Falling in love with cheese gougères at a stress-free, French themed dinner

A couple of days ago I had a few friends over for a French themed dinner and served cheese gougères for canapés.They were so moreish and light it didn’t take long for the whole plate of them to disappear between the three of us.

These were a few leftovers – we ate a far larger plateful between us!

For the main course I stuffed tomatoes with a mix of pork mince, ricotta, red onion and a handful of mixed herbs –  a great, relaxed dish to make in advance. In fact, I possibly managed to set a personal best for time not spent in the kitchen cooking once my guests had arrived. Putting the tomatoes in the oven, tossing some salad leaves in a dressing and taking dessert – iles flottantes (little poached meringues floating on a citrus flavoured crème anglaise) – out of the fridge, was near enough all the work I needed to do.Gougères – Makes about 25-30 (adapted from Rachel Khoo’s Little Paris Kitchen)

  • 125ml milk
  • 125ml water
  • 100g butter, cubed
  • 1 tsp salt
  • pinch chilli powder
  • pinch cumin powder
  • 170g plain flour
  • 85g Gruyère, grated (I love cooking with Gruyère but you could use Cheddar or Parmesan instead)
  • 4 eggs
  • N.B. it’s important to have all the ingredients ready and measured out before you start as you will need to work quickly!
  • You will also need a piping bag fitted with a 0.5cm nozzle.
  • Gougères are best eaten warm from the oven, although they will keep for a couple of days in an airtight box and reheat well in a 150°C oven for about 5 minutes.
  1. Preheat the oven to 180°C. Line two baking trays with baking paper
  2. Add the milk, water, butter, salt, chilli powder and cumin to a pan and place over a high heat, stirring, until the butter has melted and the mixture just starts to come to the boil. Reduce the heat to low and add the flour. Stir the mixture vigorously until smooth and comes away from the sides of the pan.
  3. Remove the pan from the heat and continue to beat the dough for a couple of minutes until cooled slightly. Beat in the eggs one at a time, ensuring each egg is fully incorporated into the mix before adding the next. The dough will go lumpy with each addition but will smooth out once well mixed. Finally beat in 50g of the cheese.
  4. Place the mixture into the piping bag and pipe the dough into 3-4cm balls onto the prepared baking trays, leaving a 2cm gap between each mound. (If you have any very pointy tips on your dough balls, dip your finger in some water and press them down into the dough to prevent them burning in the oven.)
  5. Sprinkle with the remaining 35g of cheese and bake in the oven for about 25-30 minutes until golden.

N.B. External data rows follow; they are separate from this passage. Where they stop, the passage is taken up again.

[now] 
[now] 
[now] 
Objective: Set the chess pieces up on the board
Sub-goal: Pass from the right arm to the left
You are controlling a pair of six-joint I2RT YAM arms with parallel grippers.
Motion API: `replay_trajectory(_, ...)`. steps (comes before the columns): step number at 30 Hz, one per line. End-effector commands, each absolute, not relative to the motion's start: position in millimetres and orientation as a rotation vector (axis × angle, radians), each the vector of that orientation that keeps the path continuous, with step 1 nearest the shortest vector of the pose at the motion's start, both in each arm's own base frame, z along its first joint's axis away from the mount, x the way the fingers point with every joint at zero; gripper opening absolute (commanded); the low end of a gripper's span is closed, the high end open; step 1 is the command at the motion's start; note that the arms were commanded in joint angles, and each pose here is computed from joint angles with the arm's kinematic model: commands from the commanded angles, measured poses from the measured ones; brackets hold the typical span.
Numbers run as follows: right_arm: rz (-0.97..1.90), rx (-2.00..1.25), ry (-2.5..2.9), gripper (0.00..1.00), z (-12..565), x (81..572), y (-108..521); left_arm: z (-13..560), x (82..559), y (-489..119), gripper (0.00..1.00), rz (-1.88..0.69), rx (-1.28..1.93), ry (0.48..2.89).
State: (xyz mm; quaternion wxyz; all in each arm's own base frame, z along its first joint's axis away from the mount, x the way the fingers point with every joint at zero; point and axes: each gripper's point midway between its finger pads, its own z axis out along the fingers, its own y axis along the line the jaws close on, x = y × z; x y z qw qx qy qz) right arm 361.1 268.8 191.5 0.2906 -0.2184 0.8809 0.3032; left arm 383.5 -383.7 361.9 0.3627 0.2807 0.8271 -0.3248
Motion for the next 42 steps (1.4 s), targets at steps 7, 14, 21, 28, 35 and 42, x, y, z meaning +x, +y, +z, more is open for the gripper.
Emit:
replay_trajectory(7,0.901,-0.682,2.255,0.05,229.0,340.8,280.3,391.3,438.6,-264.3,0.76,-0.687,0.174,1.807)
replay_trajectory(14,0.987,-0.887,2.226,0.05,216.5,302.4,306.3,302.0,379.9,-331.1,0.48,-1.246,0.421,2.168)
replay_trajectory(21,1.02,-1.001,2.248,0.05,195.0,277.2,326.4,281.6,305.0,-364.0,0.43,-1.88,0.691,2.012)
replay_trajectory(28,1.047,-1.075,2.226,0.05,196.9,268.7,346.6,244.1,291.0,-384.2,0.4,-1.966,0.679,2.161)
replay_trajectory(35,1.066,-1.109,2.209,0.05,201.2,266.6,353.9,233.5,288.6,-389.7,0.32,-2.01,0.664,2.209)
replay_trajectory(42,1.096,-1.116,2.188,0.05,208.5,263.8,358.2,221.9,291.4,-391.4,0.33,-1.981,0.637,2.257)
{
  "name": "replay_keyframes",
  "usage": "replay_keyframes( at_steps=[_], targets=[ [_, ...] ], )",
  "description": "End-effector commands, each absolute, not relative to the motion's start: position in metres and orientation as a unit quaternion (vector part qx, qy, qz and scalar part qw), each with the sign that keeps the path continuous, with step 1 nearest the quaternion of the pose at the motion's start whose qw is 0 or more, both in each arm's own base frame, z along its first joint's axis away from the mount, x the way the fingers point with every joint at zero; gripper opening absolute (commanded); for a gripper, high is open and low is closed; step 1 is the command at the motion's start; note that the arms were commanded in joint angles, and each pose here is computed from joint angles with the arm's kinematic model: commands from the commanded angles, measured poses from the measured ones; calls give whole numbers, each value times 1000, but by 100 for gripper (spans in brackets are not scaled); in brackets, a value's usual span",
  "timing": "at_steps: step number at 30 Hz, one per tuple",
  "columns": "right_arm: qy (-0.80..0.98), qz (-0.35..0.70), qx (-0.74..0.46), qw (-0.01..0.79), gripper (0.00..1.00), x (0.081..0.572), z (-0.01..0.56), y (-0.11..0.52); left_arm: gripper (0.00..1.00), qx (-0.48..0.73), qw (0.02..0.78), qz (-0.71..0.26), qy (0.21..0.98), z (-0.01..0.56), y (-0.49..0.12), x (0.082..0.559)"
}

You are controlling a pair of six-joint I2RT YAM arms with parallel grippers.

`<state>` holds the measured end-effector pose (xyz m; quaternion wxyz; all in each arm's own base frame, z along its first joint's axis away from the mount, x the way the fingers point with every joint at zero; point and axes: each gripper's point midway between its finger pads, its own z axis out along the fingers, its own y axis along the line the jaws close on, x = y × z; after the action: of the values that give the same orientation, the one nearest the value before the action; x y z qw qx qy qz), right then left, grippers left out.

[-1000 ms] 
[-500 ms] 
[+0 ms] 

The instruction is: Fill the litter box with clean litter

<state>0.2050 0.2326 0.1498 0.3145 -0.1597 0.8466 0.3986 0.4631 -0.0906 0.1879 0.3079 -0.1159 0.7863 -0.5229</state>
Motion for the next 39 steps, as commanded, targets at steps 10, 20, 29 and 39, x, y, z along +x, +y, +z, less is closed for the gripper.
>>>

Stuffed tomatoes (serves 4-6)

  • 12 medium sized tomatoes
  • sea salt
  • 300g pork mince
  • 1 small red onion, finely chopped
  • 150g ricotta cheese
  • 3 tablespoons mixed herbs of choice (I like parsley and oregano)
  • 50g Gruyère, grated
  • 2 tbsp olive oil
  • black pepper
  1. Cut the top off each tomato (setting them aside for later) and scoop out the flesh and seeds from the tomatoes with a teaspoon. Sprinkle the insides of the tomatoes with salt and leave to stand, upside down, for 30 minutes to remove some of the moisture.
  2. If you are going to be cooking the tomatoes straight away, preheat the oven to 180°C.
  3. While the tomatoes are resting, prepare the filling. In a large bowl mix together the pork mince, onion, ricotta, herbs, Gruyère and 1 tablespoon of oil. Season well. (It’s a good idea to make a tiny patty from the mixture and fry it off in a small saucepan so you can taste it for seasoning…it may seem like a bit of a faff, but it’s worth the little bit of extra effort to ensure you don’t end up with a bland, under-seasoned dish!)
  4. Once the tomatoes have rested, stuff them with the filling and top with the reserved tomato tops.
  5. Place in a baking dish and either bake straight away or store, covered, in the fridge for a couple of hours before cooking.
  6. To cook, drizzle the tomatoes with the remaining tbsp of oil. Pour enough water into the tin to cover the base by  few millimetres. Bake in a preheated oven for about 35-40 minutes until the tomatoes have softened nicely, and are releasing juices.